The industry insists we were lucky because the transformers didn’t burn out, which would have caused a blackout lasting more than 24 hours. ” Red Eléctrica miscalculated the risks and allowed the closure of three nuclear power plants that would have provided stability (voltage) to the system ,” the industry claims.
So there were plenty of warnings that things were going wrong.
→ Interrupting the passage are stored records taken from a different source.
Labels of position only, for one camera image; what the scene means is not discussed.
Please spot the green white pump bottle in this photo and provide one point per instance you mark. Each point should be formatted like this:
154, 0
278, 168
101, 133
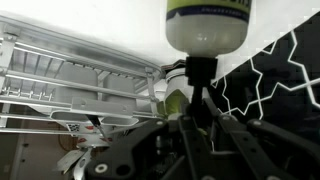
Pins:
206, 30

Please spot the metal utensil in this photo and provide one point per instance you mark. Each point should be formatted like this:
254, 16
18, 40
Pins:
78, 161

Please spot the white bottle with green label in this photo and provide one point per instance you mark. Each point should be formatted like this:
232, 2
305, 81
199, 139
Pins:
175, 95

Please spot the metal dish rack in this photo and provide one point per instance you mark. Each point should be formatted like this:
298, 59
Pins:
66, 83

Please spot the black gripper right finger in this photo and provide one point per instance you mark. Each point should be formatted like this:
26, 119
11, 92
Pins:
253, 150

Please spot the grey plastic container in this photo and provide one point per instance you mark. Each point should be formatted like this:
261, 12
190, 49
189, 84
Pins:
75, 81
118, 86

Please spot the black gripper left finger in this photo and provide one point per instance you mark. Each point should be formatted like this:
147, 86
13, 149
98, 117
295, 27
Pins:
143, 150

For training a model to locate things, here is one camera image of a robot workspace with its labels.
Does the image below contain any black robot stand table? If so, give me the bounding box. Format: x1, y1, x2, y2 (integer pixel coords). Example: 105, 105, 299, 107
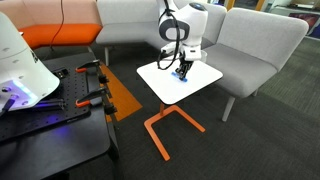
0, 51, 121, 180

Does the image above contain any clear plastic cup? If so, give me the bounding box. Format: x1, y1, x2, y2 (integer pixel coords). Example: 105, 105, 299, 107
199, 50, 209, 64

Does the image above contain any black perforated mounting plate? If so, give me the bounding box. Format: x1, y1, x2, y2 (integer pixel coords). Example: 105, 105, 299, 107
0, 52, 112, 144

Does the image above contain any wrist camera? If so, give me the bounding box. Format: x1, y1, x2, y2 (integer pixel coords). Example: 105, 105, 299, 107
160, 42, 178, 57

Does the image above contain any white side table orange frame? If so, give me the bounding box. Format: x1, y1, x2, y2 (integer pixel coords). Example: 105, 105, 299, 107
135, 54, 224, 162

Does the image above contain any dark hanging cable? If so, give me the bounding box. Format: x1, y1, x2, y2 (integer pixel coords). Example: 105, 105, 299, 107
49, 0, 66, 52

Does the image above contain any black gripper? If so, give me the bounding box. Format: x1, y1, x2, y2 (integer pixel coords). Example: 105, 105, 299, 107
174, 58, 195, 82

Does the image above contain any framed red picture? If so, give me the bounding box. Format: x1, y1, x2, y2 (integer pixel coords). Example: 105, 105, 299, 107
288, 12, 320, 38

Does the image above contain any black clamp orange handle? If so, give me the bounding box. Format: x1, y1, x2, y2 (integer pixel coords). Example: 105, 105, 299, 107
75, 87, 118, 116
75, 59, 110, 85

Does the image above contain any black bracket at robot base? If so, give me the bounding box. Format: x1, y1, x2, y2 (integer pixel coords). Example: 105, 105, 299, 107
32, 98, 68, 113

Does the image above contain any small black box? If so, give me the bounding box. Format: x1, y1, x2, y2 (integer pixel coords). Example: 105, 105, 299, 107
53, 67, 70, 80

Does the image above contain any orange and pink sofa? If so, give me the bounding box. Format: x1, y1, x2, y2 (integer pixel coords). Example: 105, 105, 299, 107
0, 0, 103, 51

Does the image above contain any grey corner sofa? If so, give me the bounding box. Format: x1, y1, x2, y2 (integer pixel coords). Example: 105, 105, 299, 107
95, 0, 228, 64

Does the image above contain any grey single sofa seat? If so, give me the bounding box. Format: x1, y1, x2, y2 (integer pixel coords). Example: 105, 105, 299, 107
201, 7, 310, 123

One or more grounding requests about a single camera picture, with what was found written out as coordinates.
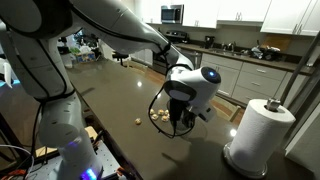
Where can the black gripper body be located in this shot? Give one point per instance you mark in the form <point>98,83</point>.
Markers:
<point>176,108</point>

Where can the black mesh basket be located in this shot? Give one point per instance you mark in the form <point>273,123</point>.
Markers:
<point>190,121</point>

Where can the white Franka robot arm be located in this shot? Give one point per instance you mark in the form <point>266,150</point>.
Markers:
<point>50,66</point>

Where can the gold wrapped candy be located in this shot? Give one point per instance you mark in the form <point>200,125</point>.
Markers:
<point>154,117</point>
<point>164,118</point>
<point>152,111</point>
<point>166,112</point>
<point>138,121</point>
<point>161,112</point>

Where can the small white base cabinet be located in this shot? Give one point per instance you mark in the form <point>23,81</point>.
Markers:
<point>143,56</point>

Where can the black kitchen stove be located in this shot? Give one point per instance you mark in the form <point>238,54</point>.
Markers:
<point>176,35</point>

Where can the black coffee maker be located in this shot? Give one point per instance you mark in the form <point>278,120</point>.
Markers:
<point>209,42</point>

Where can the white lower drawer cabinets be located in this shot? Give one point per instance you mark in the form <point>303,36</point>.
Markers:
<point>246,80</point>

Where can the black bar stool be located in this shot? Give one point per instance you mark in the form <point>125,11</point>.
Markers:
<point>120,55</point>

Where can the white paper towel roll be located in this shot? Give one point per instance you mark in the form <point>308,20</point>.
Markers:
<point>260,136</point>

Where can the metal paper towel holder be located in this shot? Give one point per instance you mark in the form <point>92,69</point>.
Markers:
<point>245,173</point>

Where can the metal sink faucet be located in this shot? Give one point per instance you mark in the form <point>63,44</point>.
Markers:
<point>231,46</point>

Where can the stainless microwave oven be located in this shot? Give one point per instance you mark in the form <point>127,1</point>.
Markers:
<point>172,14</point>

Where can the colorful printed box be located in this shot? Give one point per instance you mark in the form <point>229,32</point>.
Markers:
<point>86,57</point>

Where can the dark dish clutter pile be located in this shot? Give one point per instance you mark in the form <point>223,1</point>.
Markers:
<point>265,53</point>

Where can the wooden cutting board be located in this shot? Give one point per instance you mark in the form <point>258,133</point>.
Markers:
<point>278,41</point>

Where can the stainless steel refrigerator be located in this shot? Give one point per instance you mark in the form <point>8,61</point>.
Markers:
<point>310,86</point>

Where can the blue padded surface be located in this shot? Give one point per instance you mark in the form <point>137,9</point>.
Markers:
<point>8,83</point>

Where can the white plastic device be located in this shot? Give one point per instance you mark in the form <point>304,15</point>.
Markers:
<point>6,71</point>

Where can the perforated metal robot base plate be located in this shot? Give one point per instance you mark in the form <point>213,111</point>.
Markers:
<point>106,160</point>

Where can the white wall cabinet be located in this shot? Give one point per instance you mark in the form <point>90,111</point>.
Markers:
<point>200,13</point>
If only the media in Europe had mentioned the 2016 SA Electricity crisis, people in Spain would have known:
People saw The South Australian (SA) black out coming. There were warnings that the dominance of renewables made it vulnerable. Then when it came, it all fell over in an instant — Three towers, six windfarms and 12 seconds to disaster. Ultimately the 40% renewable SA grid was crippled by complexity. The AEMO Report blamed renewables: The SA Blackout was due to lack of “synchronous inertia”, they said. The early estimates suggest the blackout costs South Australia at least $367m, plus their normal electricity is twice the price. Welcome to the future of unreliable electricity: More bad luck for South Australia, yet another blackout followed the first one, 300 powerlines down, 125,000 homes cut off. By 2019, things still weren’t secure, SA was offering $6,000 subsidies to buy batteries but people didn’t want them. In 2020 SA is still at risk of blackout, one third of solar PV “switching off” to save state, and they need a $1.5b interconnector bandaid to NSW. In 2022, they suffered more blackouts. South Australia was Islanded, flying by the seat of their pants, afraid of a solar surge on a sunny day. By 2023 the Renewables Star state “urgently” wants to force two diesel plants back to stop blackouts.
The pain of bad decisions never ends, unless they admit they were stupid.